Extracted material |
--------
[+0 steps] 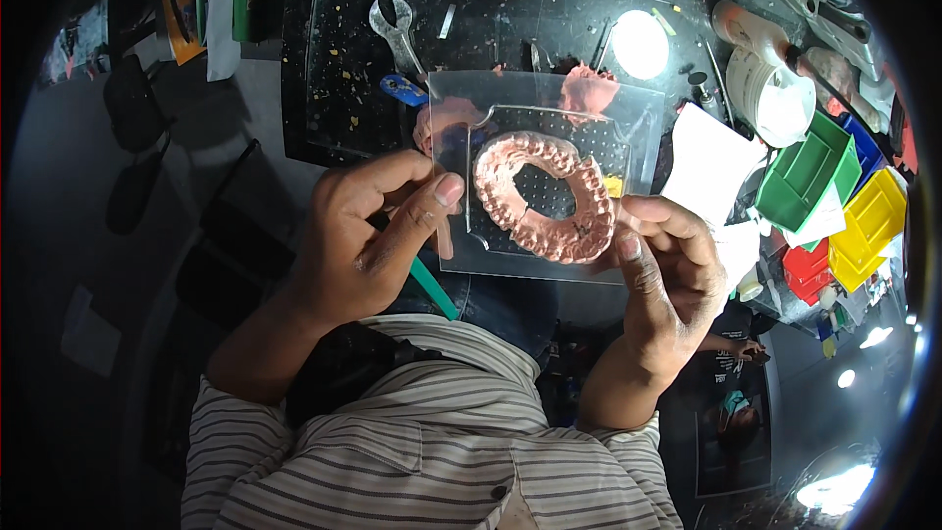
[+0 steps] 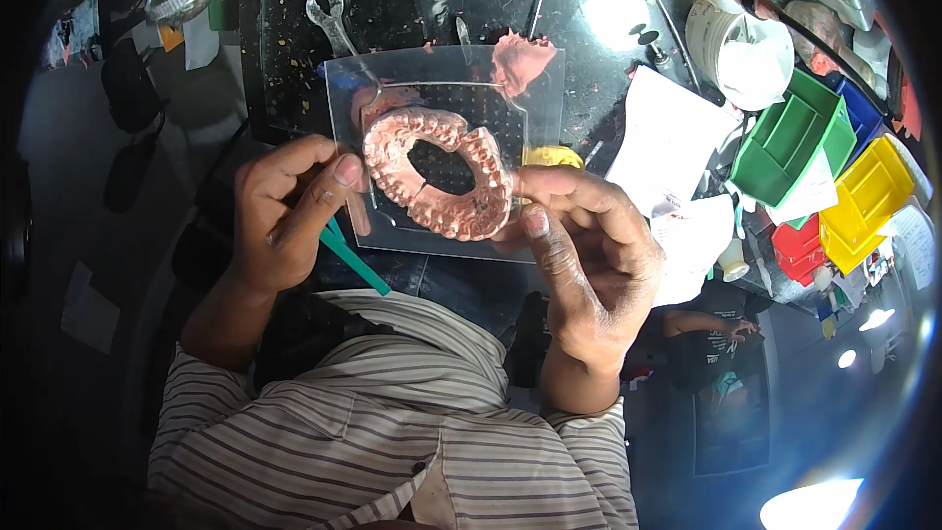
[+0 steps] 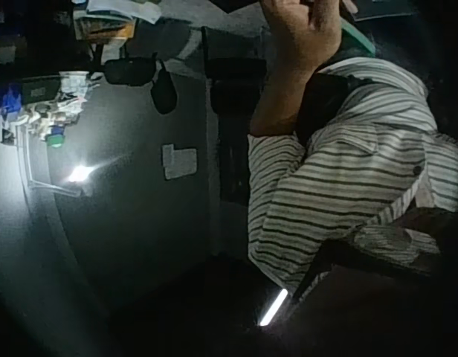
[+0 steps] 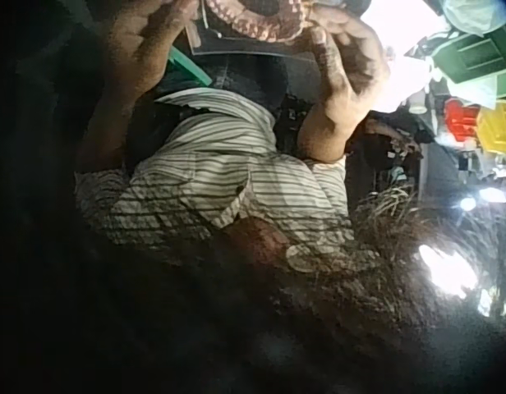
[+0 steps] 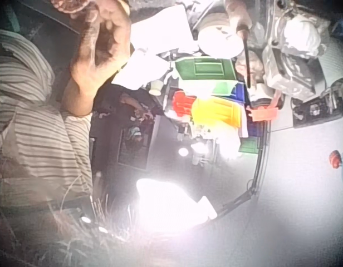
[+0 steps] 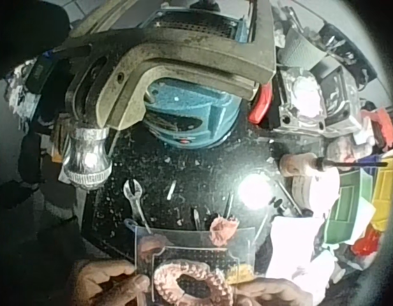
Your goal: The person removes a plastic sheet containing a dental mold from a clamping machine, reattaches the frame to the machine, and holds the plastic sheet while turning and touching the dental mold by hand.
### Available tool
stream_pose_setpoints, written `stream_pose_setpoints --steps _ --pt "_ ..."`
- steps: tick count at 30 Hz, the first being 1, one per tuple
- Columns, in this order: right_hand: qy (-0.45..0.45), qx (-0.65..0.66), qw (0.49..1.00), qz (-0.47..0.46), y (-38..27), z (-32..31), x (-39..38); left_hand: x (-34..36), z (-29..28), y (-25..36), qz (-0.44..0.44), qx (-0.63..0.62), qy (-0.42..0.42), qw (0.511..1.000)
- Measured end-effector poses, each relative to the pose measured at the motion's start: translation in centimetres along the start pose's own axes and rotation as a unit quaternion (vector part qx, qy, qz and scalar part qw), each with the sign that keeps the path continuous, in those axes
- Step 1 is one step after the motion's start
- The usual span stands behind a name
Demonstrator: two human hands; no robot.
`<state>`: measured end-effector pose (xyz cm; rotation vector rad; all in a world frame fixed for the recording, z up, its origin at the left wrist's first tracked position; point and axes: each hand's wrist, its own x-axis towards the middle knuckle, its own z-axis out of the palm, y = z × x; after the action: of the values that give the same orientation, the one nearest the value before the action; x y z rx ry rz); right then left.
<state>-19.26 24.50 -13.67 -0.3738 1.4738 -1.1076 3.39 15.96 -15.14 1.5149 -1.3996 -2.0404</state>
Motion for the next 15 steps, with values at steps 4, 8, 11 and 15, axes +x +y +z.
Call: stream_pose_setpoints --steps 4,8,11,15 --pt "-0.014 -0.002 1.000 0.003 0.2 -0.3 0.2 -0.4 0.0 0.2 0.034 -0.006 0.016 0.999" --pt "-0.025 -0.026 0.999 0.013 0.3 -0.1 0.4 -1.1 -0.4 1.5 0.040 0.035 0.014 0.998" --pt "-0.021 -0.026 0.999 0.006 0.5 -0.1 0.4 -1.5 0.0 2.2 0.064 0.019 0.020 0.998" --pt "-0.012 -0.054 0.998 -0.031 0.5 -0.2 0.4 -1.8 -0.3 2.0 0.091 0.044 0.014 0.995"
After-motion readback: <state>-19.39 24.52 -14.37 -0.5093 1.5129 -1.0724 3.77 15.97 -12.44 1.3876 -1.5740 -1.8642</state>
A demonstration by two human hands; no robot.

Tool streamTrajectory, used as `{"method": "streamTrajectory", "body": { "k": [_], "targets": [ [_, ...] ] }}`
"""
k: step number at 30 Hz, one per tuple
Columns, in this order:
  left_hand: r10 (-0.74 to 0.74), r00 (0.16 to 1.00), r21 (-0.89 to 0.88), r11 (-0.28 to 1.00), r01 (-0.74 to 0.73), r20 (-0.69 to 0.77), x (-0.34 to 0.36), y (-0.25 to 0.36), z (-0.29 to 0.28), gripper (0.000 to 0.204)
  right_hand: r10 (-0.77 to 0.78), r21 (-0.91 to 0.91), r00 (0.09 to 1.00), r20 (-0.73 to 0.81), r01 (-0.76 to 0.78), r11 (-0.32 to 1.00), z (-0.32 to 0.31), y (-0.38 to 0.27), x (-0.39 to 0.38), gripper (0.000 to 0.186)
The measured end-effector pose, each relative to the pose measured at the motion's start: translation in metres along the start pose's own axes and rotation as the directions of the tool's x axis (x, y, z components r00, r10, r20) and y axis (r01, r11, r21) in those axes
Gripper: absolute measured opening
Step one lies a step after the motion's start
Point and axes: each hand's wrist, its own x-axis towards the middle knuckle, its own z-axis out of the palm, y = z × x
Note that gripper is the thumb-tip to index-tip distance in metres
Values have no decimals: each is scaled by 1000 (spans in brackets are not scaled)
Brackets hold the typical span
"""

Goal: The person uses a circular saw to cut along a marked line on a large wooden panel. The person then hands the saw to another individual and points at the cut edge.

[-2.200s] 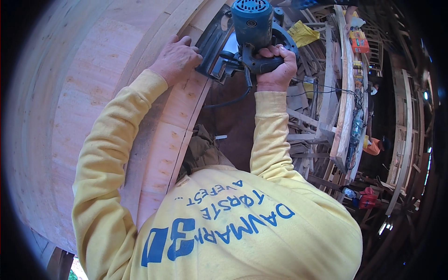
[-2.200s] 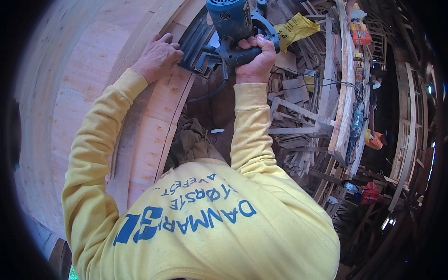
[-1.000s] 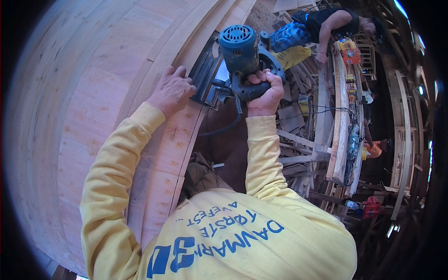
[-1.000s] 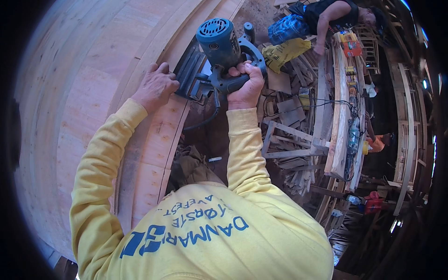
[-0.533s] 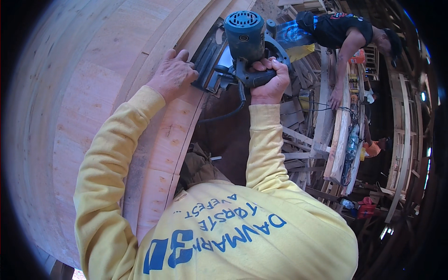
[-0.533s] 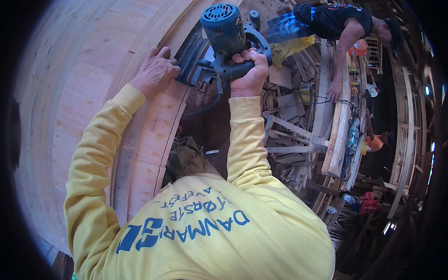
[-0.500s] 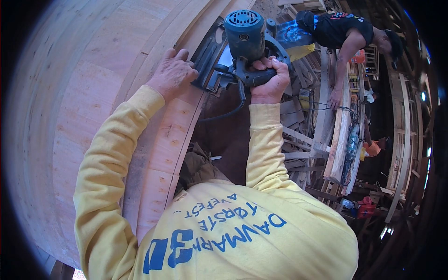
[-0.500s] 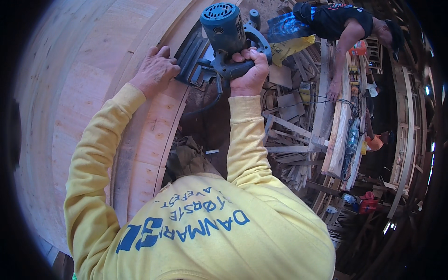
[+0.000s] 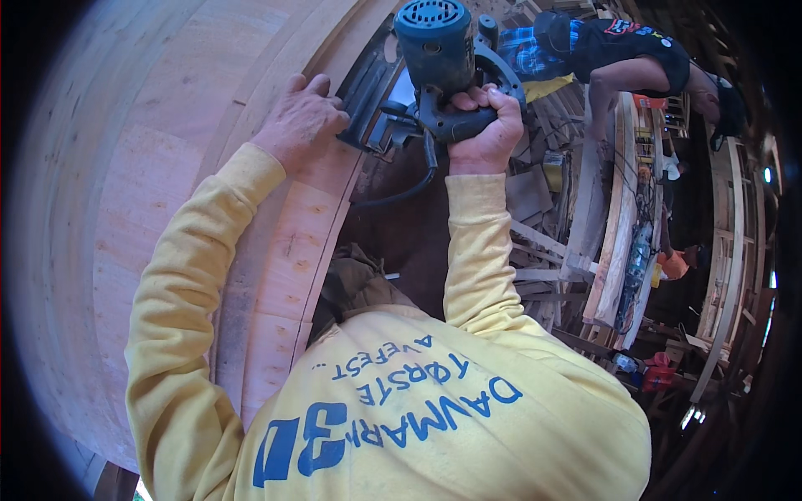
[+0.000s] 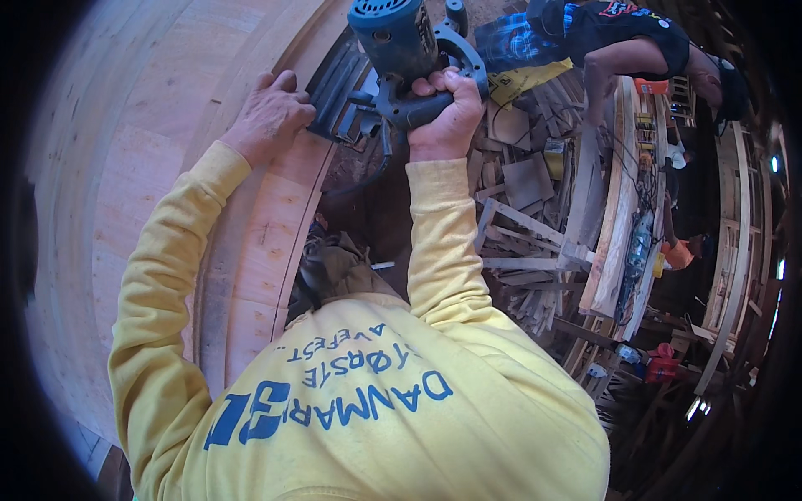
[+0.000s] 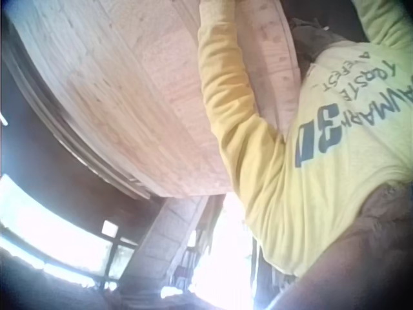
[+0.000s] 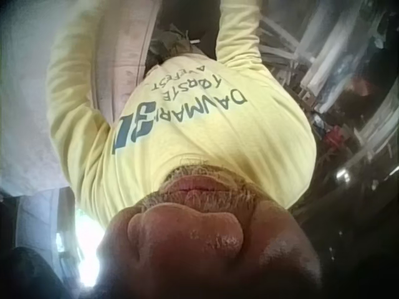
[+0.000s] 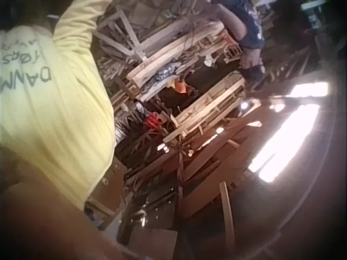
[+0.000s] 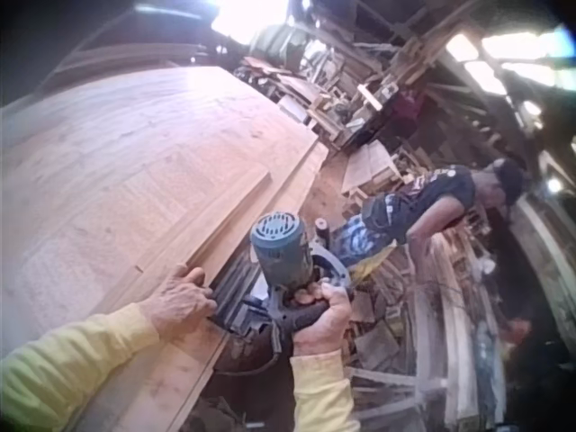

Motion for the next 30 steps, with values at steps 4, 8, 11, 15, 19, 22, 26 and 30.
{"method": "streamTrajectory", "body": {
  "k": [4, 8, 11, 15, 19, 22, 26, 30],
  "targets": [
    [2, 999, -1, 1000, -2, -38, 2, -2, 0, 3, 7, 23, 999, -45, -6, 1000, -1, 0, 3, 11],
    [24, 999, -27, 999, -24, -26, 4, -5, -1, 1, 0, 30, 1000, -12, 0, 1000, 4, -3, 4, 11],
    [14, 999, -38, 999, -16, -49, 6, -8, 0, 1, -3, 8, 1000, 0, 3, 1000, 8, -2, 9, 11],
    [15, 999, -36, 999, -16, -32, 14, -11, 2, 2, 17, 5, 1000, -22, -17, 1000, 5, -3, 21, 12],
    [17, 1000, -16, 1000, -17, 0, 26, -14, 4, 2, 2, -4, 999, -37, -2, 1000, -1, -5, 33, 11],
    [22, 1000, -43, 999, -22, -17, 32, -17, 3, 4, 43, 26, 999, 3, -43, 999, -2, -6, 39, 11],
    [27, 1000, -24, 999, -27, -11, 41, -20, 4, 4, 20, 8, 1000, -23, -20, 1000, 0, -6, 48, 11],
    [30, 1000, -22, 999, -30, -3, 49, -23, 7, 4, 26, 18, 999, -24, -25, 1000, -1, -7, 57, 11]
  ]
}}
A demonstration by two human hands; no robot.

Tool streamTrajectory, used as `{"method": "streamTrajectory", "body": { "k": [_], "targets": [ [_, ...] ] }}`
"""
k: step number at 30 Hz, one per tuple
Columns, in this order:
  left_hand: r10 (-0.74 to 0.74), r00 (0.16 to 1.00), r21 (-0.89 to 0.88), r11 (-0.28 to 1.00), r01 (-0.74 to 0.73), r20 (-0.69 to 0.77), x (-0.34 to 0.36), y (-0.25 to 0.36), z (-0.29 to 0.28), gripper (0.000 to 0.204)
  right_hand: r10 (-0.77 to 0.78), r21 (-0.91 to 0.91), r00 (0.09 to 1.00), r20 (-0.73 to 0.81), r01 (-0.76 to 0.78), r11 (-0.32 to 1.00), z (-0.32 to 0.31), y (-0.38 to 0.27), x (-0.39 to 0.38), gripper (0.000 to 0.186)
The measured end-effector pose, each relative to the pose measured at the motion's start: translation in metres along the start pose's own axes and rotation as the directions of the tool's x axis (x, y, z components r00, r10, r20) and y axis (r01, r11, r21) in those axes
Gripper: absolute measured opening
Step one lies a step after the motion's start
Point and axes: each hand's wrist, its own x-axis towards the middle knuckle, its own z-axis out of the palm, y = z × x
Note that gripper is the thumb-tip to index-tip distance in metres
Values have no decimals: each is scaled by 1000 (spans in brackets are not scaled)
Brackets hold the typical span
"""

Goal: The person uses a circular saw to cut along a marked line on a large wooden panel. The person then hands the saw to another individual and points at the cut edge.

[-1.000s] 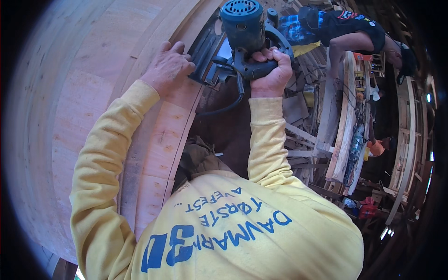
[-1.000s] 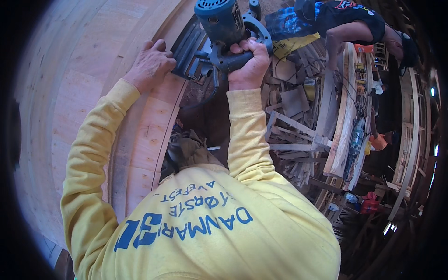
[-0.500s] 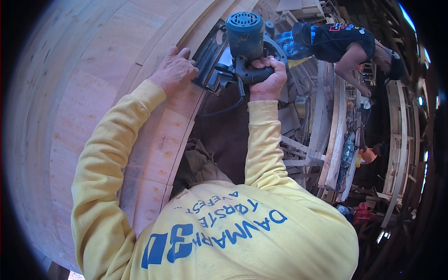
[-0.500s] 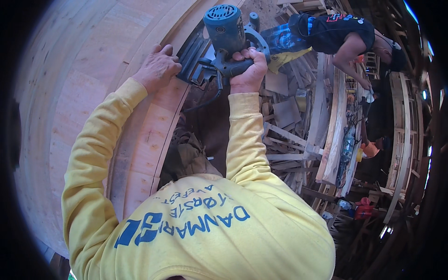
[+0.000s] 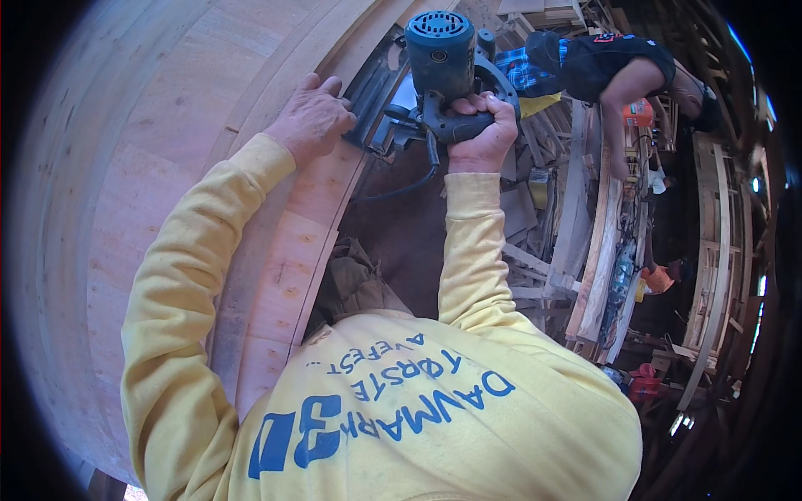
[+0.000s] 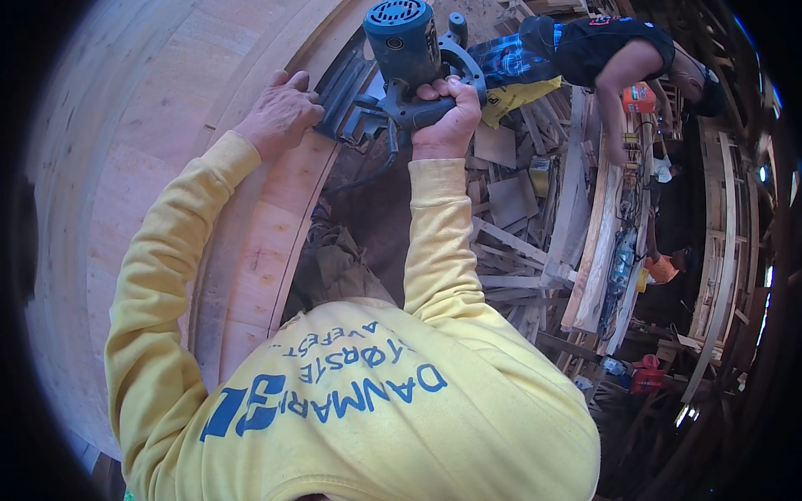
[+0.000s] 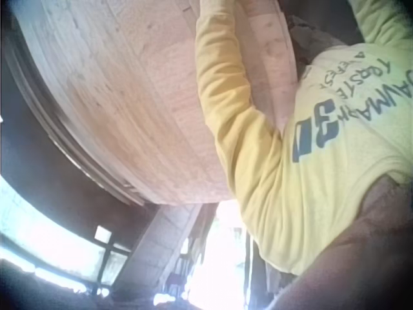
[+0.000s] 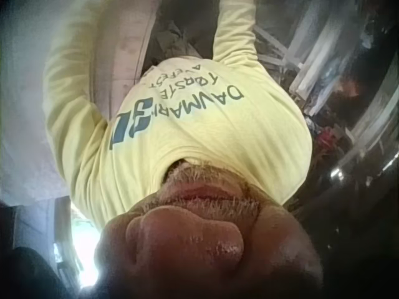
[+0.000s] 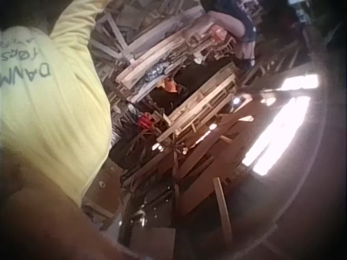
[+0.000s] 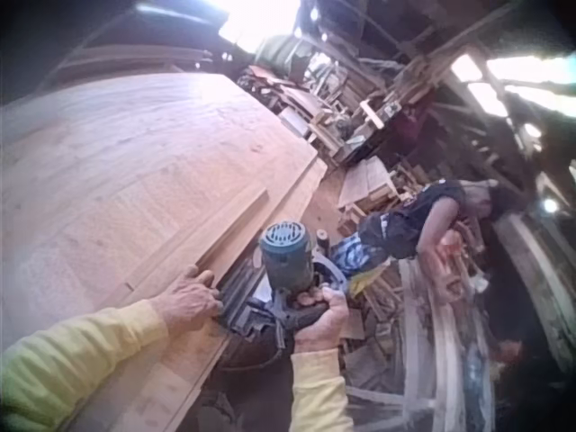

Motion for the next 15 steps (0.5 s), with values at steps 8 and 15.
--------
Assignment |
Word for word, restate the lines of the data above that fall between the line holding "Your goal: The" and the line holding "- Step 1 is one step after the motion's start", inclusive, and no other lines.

Task result |
Your goal: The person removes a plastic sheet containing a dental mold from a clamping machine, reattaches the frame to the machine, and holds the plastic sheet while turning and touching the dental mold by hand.
### Available tool
stream_pose_setpoints, written `stream_pose_setpoints --steps _ --pt "_ ..."`
- steps: tick count at 30 Hz, the first being 1, one per tuple
- Columns, in this order: right_hand: qy (-0.45..0.45), qx (-0.65..0.66), qw (0.49..1.00), qz (-0.47..0.46), y (-38..27), z (-32..31), x (-39..38); left_hand: x (-34..36), z (-29..28), y (-25..36), qz (-0.44..0.44), qx (-0.63..0.62), qy (-0.42..0.42), qw (0.511..1.000)
- Measured end-effector poses, each relative to the pose measured at the motion's start: translation in centimetres along the start pose's own axes and rotation as a unit quaternion (vector part qx, qy, qz and scalar part qw), each with the sign that keeps the path continuous, in those axes
- Step 1 is one step after the motion's start

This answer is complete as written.